= Beginning of Section =
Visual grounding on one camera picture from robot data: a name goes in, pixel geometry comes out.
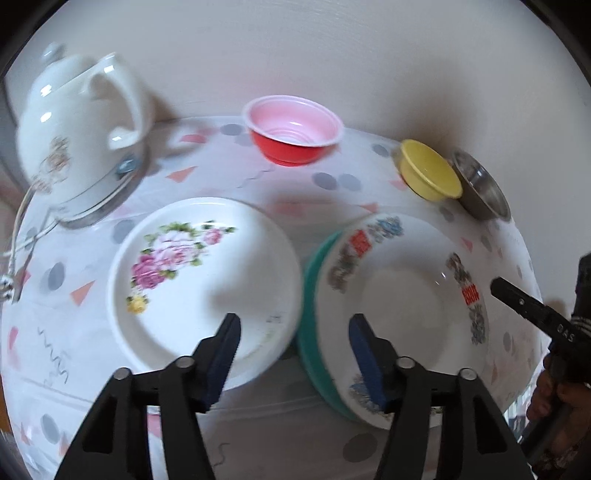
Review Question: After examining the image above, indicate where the large white patterned plate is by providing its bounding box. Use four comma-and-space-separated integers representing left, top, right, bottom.
313, 212, 539, 431

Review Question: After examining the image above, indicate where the white kettle power cord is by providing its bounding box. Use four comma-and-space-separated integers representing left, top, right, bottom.
0, 184, 61, 303

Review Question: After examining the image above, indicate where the teal plastic plate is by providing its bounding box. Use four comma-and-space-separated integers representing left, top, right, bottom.
295, 232, 360, 421

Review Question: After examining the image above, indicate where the stainless steel bowl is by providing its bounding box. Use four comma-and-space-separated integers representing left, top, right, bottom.
450, 148, 512, 222

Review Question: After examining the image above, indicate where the person's right hand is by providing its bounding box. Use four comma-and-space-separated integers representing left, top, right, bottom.
527, 356, 590, 479

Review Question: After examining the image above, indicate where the small white floral plate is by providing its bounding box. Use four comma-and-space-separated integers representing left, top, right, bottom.
106, 197, 303, 389

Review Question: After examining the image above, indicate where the patterned white tablecloth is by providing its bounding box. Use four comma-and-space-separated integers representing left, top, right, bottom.
2, 117, 539, 479

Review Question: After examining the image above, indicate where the red plastic bowl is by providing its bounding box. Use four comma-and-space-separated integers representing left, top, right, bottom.
242, 95, 345, 167

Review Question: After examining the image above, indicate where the yellow plastic bowl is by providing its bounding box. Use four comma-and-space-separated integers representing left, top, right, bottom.
394, 139, 463, 202

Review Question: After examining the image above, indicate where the white ceramic electric kettle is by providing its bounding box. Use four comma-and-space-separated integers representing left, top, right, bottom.
16, 43, 154, 223

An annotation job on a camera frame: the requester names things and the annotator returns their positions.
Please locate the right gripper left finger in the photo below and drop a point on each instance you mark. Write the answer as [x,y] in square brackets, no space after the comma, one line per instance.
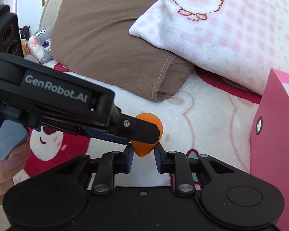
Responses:
[111,164]

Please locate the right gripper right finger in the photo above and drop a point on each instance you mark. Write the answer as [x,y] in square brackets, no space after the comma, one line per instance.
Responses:
[176,164]

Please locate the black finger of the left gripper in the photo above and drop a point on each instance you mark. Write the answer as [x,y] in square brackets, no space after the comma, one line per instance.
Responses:
[121,130]

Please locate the orange makeup sponge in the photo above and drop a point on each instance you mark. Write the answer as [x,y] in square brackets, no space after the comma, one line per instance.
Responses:
[148,132]

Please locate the left hand painted nails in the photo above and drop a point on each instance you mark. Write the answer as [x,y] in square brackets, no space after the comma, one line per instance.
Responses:
[11,166]

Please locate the grey bunny plush toy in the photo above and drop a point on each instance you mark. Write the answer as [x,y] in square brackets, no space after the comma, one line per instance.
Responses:
[39,46]

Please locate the brown pillow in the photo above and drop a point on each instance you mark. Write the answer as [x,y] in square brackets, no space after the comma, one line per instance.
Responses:
[91,38]

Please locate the pink cardboard box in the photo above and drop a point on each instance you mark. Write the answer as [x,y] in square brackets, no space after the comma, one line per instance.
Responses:
[270,138]

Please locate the pink checked pillow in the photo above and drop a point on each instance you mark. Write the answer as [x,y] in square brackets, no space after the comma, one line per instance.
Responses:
= End of Section =
* _Directions for this task_: The sole response should be the count of lines in the material holding the string "pillow".

* _Reply to the exercise_: 2